▸ **LISTED ENTRIES**
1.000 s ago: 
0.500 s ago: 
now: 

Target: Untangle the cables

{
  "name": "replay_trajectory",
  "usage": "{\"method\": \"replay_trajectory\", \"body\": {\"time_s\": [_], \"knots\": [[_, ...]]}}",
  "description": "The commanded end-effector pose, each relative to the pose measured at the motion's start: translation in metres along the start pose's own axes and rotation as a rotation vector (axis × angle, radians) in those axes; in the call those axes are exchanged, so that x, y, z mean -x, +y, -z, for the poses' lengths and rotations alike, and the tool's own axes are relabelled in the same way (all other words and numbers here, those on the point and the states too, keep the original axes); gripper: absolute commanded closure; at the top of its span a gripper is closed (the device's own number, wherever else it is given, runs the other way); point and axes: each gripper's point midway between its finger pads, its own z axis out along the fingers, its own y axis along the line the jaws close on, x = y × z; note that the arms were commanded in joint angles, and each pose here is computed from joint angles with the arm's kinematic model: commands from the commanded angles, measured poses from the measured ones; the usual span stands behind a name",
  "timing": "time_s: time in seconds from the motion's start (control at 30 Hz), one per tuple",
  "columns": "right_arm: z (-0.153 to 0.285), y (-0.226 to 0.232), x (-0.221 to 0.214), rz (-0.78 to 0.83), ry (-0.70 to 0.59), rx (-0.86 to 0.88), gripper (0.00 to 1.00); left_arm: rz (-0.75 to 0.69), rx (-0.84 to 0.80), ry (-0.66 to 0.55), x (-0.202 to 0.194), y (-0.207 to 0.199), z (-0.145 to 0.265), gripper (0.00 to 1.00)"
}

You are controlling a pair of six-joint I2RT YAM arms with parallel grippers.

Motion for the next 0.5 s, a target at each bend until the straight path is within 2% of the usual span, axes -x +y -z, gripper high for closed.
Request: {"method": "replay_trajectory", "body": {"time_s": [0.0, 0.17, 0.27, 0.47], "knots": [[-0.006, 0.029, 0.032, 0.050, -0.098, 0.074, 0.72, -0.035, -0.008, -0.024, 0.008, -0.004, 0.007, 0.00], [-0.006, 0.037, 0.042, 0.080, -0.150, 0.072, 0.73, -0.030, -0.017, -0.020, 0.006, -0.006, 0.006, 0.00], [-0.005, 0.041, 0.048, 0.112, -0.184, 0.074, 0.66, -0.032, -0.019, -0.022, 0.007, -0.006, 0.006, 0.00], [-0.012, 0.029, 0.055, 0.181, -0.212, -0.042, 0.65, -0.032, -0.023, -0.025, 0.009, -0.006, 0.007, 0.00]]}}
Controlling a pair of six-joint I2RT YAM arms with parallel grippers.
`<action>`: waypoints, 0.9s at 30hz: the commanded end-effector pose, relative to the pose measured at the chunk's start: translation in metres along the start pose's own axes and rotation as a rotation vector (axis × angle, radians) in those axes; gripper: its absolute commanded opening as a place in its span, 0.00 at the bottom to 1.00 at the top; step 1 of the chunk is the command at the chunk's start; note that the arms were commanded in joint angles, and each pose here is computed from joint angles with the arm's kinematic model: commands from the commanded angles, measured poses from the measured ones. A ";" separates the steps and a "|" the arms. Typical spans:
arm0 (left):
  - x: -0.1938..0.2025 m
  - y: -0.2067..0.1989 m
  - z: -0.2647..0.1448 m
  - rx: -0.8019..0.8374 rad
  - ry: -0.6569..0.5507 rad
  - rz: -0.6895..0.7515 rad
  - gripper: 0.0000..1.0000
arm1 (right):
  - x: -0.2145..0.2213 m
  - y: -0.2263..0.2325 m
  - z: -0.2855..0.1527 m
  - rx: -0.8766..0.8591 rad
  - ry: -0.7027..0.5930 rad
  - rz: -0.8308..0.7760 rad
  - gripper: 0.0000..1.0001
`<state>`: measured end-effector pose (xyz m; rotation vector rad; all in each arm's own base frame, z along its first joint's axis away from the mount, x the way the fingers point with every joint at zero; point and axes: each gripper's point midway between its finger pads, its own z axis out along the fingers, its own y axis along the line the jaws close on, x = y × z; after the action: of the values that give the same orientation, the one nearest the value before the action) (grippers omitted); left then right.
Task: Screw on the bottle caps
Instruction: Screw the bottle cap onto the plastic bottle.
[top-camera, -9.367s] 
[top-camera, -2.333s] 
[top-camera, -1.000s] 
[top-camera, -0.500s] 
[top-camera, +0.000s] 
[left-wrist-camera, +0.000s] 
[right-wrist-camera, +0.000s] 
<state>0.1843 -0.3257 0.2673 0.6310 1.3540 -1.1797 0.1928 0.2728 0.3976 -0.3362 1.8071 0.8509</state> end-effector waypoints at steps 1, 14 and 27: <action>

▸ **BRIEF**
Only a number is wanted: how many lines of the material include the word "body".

▸ **RESPONSE BOX**
2